**WHAT NEEDS TO BE DONE**
From the first line to the last, restate the data exactly, leaving out the images.

**PROVIDED INFORMATION**
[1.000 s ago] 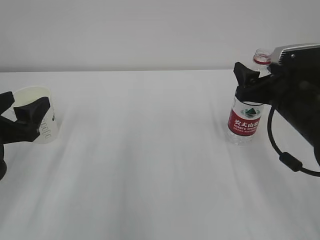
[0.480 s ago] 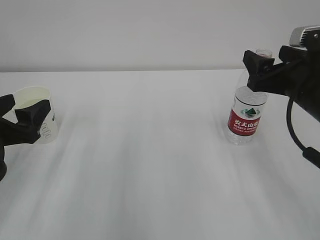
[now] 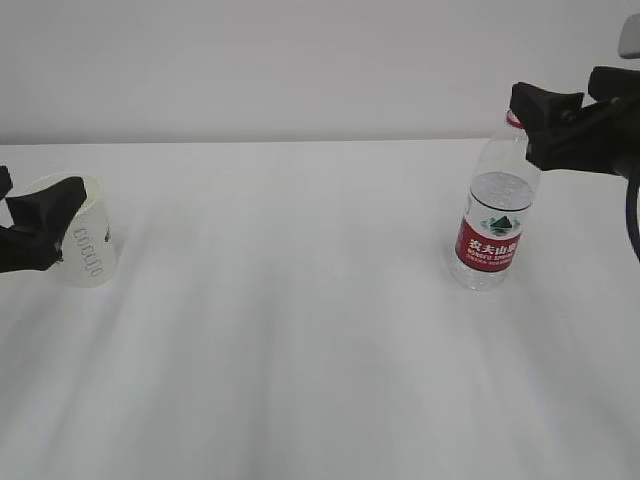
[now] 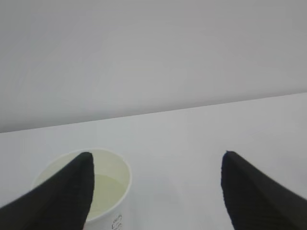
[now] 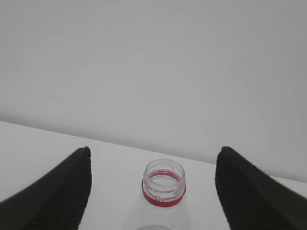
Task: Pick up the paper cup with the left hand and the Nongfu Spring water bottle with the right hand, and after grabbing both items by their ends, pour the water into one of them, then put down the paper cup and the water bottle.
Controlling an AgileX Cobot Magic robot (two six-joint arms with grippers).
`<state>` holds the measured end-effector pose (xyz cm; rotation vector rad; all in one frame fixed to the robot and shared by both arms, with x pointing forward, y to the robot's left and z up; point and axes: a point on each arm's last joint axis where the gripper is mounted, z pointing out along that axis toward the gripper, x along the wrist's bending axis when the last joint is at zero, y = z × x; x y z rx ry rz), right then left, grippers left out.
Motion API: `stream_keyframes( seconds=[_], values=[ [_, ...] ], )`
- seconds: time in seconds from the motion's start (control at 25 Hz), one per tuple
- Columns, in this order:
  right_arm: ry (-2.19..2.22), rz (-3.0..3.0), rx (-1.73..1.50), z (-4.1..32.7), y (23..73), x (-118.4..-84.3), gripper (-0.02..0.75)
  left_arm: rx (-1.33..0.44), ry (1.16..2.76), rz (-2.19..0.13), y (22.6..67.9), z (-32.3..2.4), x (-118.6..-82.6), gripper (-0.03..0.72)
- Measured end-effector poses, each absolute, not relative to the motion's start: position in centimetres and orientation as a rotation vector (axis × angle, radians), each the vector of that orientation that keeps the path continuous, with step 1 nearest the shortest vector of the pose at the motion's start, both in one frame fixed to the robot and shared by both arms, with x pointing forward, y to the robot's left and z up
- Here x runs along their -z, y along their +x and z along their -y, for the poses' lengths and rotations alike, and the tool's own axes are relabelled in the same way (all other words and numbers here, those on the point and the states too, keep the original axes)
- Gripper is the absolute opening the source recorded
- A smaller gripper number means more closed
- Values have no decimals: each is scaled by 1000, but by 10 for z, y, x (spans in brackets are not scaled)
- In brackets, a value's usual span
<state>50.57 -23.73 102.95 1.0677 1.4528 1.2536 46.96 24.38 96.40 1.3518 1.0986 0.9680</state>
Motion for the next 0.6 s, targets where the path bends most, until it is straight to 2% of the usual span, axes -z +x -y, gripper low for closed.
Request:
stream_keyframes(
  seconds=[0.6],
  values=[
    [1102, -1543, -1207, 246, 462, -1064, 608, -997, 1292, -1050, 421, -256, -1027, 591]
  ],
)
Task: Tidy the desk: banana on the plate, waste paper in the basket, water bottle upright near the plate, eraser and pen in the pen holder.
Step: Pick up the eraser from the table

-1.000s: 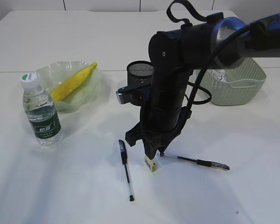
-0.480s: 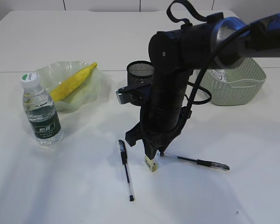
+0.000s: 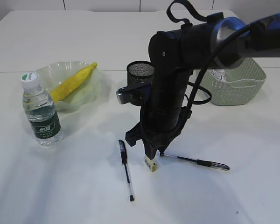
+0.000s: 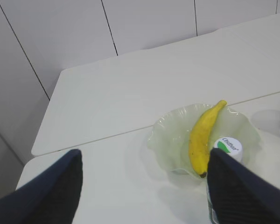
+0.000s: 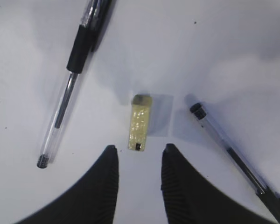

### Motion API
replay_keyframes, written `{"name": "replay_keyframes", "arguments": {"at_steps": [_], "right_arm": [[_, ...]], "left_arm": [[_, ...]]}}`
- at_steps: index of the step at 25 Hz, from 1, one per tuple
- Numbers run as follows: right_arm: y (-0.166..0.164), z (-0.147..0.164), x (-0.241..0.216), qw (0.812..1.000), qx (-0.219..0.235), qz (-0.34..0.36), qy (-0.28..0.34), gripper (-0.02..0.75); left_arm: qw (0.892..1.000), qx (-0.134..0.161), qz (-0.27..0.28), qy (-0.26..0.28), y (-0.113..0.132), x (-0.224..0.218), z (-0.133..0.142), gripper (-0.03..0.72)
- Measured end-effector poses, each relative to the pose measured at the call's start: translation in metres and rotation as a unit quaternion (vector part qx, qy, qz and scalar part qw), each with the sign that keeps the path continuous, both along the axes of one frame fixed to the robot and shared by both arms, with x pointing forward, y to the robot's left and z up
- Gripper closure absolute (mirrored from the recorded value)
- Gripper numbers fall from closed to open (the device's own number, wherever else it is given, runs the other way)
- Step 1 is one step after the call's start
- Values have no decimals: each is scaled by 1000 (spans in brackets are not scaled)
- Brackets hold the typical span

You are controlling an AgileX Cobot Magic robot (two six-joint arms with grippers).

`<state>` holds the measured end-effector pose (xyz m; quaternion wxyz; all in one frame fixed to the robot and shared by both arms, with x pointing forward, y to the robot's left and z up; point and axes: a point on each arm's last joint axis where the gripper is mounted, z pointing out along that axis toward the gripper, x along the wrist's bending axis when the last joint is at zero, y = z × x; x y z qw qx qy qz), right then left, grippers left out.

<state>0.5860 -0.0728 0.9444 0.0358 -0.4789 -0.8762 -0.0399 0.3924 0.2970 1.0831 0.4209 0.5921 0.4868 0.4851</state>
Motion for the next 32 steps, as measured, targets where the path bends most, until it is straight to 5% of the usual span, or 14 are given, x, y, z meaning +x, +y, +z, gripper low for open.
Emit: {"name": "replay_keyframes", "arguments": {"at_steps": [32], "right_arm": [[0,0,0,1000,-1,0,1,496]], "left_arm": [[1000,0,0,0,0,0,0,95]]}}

**RESPONSE TO THIS TASK**
[1.000 s ago] 
[0.480 s ago] 
[now] 
[now] 
[now] 
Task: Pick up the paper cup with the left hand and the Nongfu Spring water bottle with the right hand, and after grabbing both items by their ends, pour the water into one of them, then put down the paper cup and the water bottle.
Controlling an AgileX Cobot Magic robot (two six-joint arms with grippers).
`<state>` holds the measured end-effector pose (xyz cm; rotation vector rad; all in one frame fixed to the robot and shared by both arms, with x pointing forward, y to the robot's left and z up; point and axes: a point on each arm's last joint axis where the gripper is mounted, z pointing out along that axis toward the gripper, x along the wrist's bending axis when the last joint is at zero, y = z × x; x y z rx ry rz), right then left, grippers left out.
Motion API: `stream_keyframes( seconds=[_], values=[ [_, ...] ], )`
- seconds: time in seconds from the motion's start (control at 25 Hz), one per tuple
- Columns, in this order:
  right_arm: ry (-2.19..2.22), rz (-3.0..3.0), rx (-1.73..1.50), z (-4.1..32.7), y (23..73), x (-118.4..-84.3), gripper (-0.02..0.75)
  left_arm: rx (-1.33..0.44), ry (1.16..2.76), rz (-2.19..0.13), y (22.6..67.9), z (-32.3..2.4), x (-118.6..-82.6), gripper (-0.03..0.72)
- Measured end-effector poses, each absolute, not relative to the motion's start: position in centimetres and orientation as a rotation vector (axis × angle, radians), each the vector of that orientation that keeps the path continuous, with step 1 nearest the shortest vector of the pose at the motion's start, both in one frame fixed to the robot and shared by both arms, with x pointing forward, y to the robot's left and z up
- Here x runs along their -z, y along their +x and z along their -y, for the poses' lengths and rotations alike, and the tool's own axes are relabelled in the same way (all other words and numbers here, those on the point and the states too, keep the original axes)
- Gripper is the absolute opening the source recorded
- A smaller gripper number means more closed
- Values have no decimals: each is scaled by 1000, but by 10 for z, y, x (spans in brackets are not scaled)
- In brackets, a value's usual span
<state>50.57 -23.73 102.95 1.0677 1.4528 1.2536 46.96 24.38 96.40 1.3518 1.0986 0.9680</state>
Motion for the next 0.6 s, targets where the path bends most, until it is straight to 2% of the usual span, axes -z +x -y, gripper low for closed.
Request:
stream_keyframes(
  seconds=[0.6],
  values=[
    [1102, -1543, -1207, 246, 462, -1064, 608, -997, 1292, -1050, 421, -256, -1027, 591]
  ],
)
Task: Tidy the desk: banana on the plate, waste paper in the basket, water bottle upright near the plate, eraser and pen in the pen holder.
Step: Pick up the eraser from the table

-1.000s: 
-0.480s: 
+0.000s: 
+0.000s: 
+0.000s: 

### Motion API
replay_keyframes, written `{"name": "replay_keyframes", "arguments": {"at_steps": [_], "right_arm": [[_, ...]], "left_arm": [[_, ...]]}}`
- at_steps: index of the step at 25 Hz, from 1, one per tuple
- Numbers run as follows: right_arm: y (-0.166..0.164), z (-0.147..0.164), x (-0.241..0.216), qw (0.812..1.000), qx (-0.219..0.235), qz (-0.34..0.36), qy (-0.28..0.34), gripper (-0.02..0.75); left_arm: qw (0.892..1.000), qx (-0.134..0.161), qz (-0.27..0.28), qy (-0.26..0.28), y (-0.113..0.132), x (-0.224..0.218), z (-0.133..0.142), gripper (-0.03..0.72)
- Measured end-effector poses, each relative to the pose measured at the call's start: translation in metres and rotation as a unit quaternion (vector part qx, qy, qz and scalar part qw), each with the sign that keeps the path continuous, both along the axes of one frame fixed to the robot and shared by both arms, with x pointing forward, y to the robot's left and z up
- Gripper closure absolute (mirrored from the recorded value)
- Gripper numbers fall from closed to open (the device's own number, wherever else it is given, runs the other way)
- Step 1 is one step after the call's start
- Values have no decimals: each is scaled by 1000 (spans in brackets are not scaled)
- Brackets hold the typical span

You are controlling an AgileX Cobot Magic robot (two six-joint arms with grippers).

`<state>` holds the measured end-effector pose (xyz m; quaternion wxyz; all in one frame fixed to the robot and shared by both arms, with x pointing forward, y to the robot's left and z up; point and axes: a point on each arm's last joint axis where the gripper is mounted, z pointing out along that axis toward the gripper, x along the wrist's bending axis when the last joint is at zero, y = z × x; x y z qw qx qy qz), right then left, grippers left out.

<state>0.5860 -0.0728 0.9444 0.0358 -0.4789 -0.8762 -0.0399 0.3924 0.2970 1.0831 0.4209 0.5921 0.4868 0.4851</state>
Motion for the next 32 steps, as measured, targets where the path bends most, until it is straight to 5% of the usual span, or 14 are given, x, y, z meaning +x, +y, +z, gripper low for open.
Emit: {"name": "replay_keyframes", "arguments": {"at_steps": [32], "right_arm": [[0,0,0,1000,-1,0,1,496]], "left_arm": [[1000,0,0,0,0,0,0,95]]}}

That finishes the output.